В кармане ее джинсов, лежащих на полу, зазвонил телефон. Наташа перегнулась через край ванны, вытащила мокрыми руками маленькую поющую мобилку, подаренную ей Борщом, и, не глядя на дисплей, решительно нажала на кнопку отбоя.

— Нет, ну Стасику просто невероятно повезло, — бормотал под нос Борщ, когда они ехали назад в институт. — Полный холодильник еды, горячая ванна, девушки на дом… Чтоб я так жил!

— Ну, ты тоже неплохо живешь, — пискнула Аля. Напоминание о еде ее задело, так как она уже была бы не прочь пообедать или хотя бы попить чайку: предыдущая ночь выдалась длинной и трудной, а она съела всего лишь немного мармелада.

— Есть хочешь? — спросил Александр, угадав ее мысли. — Поверишь, Алька, я тоже жутко хочу перекусить, хотя бы пару бутербродов с кофе… С тех пор как мы с твоим Стасиком выпили бутылку водки и съели карамельки, у меня во рту росинки маковой не было.

— Стасик не мой, он общий, институтский, — проворчала Алиса. — А чего ж ты утром не позавтракал? А? Когда мы у тебя дома были?

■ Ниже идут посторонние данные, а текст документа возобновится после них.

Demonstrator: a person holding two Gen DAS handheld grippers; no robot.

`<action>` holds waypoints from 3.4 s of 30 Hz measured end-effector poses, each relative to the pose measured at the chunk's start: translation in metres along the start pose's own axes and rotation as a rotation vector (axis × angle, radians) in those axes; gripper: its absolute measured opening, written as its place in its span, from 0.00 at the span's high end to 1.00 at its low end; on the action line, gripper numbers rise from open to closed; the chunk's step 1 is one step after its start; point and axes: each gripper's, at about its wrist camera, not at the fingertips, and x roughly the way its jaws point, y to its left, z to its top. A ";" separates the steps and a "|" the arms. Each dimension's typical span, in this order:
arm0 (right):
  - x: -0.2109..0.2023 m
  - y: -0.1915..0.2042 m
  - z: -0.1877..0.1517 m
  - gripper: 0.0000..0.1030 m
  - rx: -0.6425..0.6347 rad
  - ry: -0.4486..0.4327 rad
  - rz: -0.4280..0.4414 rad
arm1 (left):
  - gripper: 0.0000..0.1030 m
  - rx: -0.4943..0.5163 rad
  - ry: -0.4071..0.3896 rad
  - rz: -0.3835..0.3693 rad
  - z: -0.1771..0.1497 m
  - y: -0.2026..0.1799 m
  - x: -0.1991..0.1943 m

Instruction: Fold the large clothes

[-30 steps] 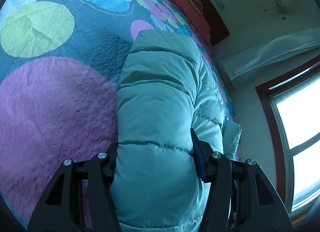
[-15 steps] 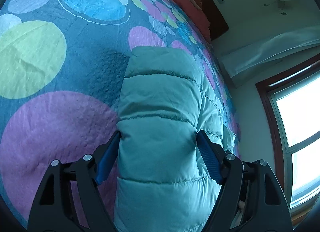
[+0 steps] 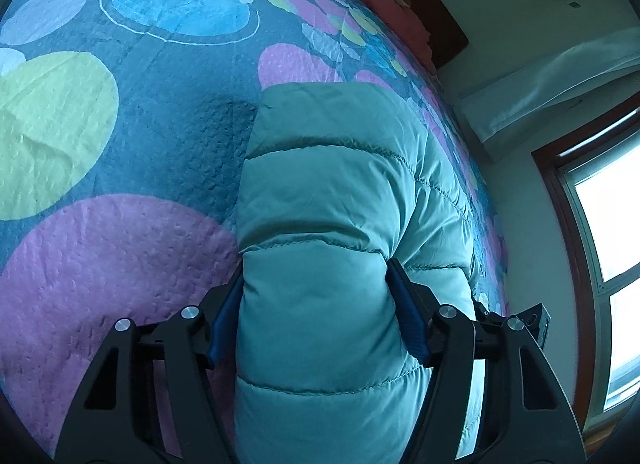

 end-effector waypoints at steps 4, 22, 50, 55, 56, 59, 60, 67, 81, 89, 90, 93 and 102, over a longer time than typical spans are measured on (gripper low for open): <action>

— Утром я думал. А когда я думаю, мне не до еды, — буркнул Борщ, медленно пробираясь по узкому переулку, где вдоль тротуаров было наставлено множество машин, загораживающих почти всю проезжую часть, и большой черный «Мерседес» Александра с трудом протискивался вперед. До института оставалось ехать еще минут пятнадцать, когда у Барщевского зазвонил телефон.

— Сынок, — мягко сказала в трубку Валентина Ивановна Каверина. — Сынок, ты еще не приехал на работу? Ты мог бы встретить меня у входа… минут через двадцать?